• _Brief_: Using the records below, repeat exactly the lines from the one holding "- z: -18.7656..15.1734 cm" through the one holding "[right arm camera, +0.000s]", both ends included, and no others.

• _Data_:
━━━━━━━━━━━━━━━━━━━━━━━━━━━━━━

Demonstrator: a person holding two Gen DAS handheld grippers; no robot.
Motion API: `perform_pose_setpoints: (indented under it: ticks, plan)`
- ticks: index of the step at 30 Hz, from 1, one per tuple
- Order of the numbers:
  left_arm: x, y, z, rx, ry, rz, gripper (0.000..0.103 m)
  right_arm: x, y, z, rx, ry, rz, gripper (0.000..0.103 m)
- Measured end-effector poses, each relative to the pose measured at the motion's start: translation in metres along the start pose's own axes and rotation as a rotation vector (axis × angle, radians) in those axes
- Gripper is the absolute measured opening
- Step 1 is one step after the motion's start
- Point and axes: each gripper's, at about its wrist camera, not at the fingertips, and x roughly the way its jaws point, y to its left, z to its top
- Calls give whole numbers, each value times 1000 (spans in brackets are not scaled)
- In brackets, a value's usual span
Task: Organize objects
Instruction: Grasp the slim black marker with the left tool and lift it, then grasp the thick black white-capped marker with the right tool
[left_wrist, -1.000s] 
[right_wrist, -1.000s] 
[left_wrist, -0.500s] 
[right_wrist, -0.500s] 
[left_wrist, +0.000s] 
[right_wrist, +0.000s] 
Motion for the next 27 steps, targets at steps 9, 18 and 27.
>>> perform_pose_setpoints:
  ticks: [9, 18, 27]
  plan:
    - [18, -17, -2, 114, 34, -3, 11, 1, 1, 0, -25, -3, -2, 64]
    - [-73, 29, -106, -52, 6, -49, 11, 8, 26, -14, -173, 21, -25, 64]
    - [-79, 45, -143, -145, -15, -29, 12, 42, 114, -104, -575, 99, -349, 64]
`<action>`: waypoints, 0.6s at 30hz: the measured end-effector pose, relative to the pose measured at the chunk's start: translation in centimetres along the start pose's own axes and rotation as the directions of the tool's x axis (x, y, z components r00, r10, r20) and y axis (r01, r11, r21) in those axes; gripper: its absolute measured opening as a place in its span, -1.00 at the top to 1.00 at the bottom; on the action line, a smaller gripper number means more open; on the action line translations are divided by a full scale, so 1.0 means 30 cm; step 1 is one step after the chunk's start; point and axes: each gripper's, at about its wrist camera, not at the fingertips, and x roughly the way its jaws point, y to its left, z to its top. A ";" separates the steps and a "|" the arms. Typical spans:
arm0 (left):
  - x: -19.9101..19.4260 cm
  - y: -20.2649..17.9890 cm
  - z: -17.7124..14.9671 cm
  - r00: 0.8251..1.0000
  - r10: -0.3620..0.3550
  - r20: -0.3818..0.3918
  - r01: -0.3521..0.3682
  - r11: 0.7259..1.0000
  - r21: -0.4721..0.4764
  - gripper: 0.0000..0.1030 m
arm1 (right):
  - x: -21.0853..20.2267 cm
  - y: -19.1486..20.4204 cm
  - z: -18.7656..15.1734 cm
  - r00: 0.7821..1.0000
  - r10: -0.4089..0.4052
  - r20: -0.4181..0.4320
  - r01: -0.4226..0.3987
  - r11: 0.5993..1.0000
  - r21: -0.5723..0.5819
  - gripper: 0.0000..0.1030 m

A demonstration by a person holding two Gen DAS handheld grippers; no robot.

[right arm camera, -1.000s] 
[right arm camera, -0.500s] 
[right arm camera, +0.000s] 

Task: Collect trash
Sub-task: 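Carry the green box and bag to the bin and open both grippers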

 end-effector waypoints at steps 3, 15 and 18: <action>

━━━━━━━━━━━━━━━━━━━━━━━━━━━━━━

• _Exercise response_:
  - z: -18.7656..15.1734 cm
  - r00: 0.7821..1.0000
  - r10: -0.4089..0.4052
  - r20: -0.4181..0.4320
  - r01: -0.4226..0.3987
  - r11: 0.5993..1.0000
  - r21: -0.5723..0.5819
  - gripper: 0.0000..0.1030 m

A demonstration by a person holding two Gen DAS handheld grippers; no robot.

[right arm camera, -1.000s] 
[right arm camera, -0.500s] 
[right arm camera, +0.000s] 

Output is finished, and nothing else is required.